Recent shifts in attitudes towards traditional family and gender roles have challenged the way families live. Combined with changing socioeconomic conditions, these factors have led to more diverse roles for fathers outside of being the typical breadwinner.
Despite this, men still make up a bigger share of migrant workers around the world. In 2019, they made up 58.5%, or 99 million, of the migrant labor force.
“Mothers and other women in the family have increasingly been defying the traditional norms historically expected of them, which has changed the way families manage their budget and divide household labor. However, we recognize the role fathers play in providing for their families and that nearly 100 million men are separated from their families working overseas every year,” said Earl Melivo, Head of Asia Pacific at WorldRemit.
Though fathers are expected to be more involved in taking care of their children and home, for fathers working overseas, these changes in expectations are impossible to adjust to, because of the physical barriers of their work.
Jose, who has been based in Dubai for 26 years, talked about his biggest woes being an OFW father. “It was hard for me to know that I would be missing the important milestones in my children’s lives, like their birthdays and their first days of school. A father’s presence in these events is important, and looking back, I’d give anything to be more present in my children’s lives,” he shared.
Another OFW father, Renato, first worked as an assistant project engineer after graduating college in the 90’s. When he was promoted, he worked for two more years in Manila before deciding to board a ship.
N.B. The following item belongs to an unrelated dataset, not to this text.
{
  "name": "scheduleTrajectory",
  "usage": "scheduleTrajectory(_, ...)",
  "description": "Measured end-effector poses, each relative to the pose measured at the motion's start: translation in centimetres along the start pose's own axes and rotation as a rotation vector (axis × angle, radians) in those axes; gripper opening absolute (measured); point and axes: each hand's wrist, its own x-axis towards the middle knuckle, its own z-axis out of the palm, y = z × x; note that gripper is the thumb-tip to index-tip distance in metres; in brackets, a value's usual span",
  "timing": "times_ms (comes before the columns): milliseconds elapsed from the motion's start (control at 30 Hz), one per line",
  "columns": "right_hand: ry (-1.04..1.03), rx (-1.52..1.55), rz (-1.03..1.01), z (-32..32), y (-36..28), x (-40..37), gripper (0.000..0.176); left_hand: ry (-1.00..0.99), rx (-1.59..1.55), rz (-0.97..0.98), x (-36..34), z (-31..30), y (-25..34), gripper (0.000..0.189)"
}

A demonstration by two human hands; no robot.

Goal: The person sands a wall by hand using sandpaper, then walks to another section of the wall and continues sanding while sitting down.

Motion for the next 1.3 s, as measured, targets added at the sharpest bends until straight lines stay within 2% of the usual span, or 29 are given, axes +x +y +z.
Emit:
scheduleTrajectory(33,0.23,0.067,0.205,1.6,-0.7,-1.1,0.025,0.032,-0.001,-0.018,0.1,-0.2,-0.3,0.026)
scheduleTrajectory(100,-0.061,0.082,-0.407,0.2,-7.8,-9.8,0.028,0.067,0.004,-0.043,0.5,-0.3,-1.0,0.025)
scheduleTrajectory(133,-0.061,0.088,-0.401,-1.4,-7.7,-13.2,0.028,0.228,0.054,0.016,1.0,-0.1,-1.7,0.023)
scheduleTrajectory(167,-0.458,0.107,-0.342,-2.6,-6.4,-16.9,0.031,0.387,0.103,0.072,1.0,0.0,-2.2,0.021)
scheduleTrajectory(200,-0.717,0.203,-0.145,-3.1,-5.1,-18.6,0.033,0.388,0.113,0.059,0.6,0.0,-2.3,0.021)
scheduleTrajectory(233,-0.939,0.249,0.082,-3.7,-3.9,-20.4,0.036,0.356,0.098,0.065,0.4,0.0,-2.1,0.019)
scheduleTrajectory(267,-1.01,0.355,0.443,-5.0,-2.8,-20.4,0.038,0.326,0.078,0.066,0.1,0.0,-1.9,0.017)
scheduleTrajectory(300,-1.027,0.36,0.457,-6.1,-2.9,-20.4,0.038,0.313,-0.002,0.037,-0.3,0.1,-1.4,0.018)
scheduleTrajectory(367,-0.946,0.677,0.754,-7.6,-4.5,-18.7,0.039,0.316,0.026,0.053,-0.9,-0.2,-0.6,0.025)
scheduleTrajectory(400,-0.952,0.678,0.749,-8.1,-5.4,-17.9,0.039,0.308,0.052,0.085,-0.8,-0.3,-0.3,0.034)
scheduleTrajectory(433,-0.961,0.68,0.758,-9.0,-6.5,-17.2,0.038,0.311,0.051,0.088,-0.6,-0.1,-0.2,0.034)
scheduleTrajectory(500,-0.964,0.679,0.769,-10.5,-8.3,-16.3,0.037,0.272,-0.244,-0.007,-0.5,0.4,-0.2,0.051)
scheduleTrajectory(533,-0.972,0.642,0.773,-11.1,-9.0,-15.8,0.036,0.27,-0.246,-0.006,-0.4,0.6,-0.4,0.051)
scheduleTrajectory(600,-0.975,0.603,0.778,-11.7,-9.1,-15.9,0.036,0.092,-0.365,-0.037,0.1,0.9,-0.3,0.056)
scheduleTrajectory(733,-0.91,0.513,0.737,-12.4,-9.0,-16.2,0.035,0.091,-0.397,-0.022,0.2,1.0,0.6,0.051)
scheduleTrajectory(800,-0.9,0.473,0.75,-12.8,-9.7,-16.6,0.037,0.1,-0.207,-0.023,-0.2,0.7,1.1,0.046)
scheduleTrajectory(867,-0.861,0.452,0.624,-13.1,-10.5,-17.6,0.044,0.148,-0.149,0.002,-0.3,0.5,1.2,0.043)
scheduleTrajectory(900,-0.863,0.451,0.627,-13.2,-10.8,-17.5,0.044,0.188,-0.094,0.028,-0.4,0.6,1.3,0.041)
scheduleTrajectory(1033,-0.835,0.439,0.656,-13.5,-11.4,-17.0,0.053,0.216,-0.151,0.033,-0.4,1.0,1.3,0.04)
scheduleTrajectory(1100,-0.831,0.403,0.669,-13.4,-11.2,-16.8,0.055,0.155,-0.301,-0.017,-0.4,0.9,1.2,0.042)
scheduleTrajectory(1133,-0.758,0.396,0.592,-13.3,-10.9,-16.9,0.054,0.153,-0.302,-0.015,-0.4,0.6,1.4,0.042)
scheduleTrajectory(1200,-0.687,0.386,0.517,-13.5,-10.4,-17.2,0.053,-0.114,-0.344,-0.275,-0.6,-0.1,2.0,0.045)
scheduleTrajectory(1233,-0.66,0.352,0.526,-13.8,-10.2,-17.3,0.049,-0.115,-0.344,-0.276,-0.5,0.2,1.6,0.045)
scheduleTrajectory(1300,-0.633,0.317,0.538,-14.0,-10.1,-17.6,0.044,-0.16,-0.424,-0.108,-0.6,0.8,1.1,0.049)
With the rise in demand for skilled migrant labor across different sectors in high-income countries, OFWs not only earn more for their families, they also stand to fill gaps in foreign workforces, raise the bar for OFWs globally, and progress significantly in their own careers.
Being able to progress by bounds from his previous job as an entry-level to chief mechanic made Jose stay abroad, but his and Renato’s successes had not been without sacrifices.
“I had to deal with severe separation anxiety since I knew I’d be far away from my family for a long time,” Jose said.
Renato shared the many ways he tried to keep in touch with family, “Back when there were no phones, we regularly exchanged letters with photos. Sometimes we even recorded voice messages on cassette tapes. When the internet started becoming more common, I would try my best to go to an internet café in whatever country I was in to video call my family.”
Seeing to it that their children got a good education was a motivator for both fathers.
“I found motivation in my children’s behavior towards their studies. Today, because of my sacrifices and hard work, they have good jobs and are supporting their own families,” Jose said.
Despite his absence, Renato also aimed to rear his children the best way he could while away. “Don’t just focus on money. Proper communication and guidance must be valued too. Leave them with your words of wisdom and teach them good manners,” he advised.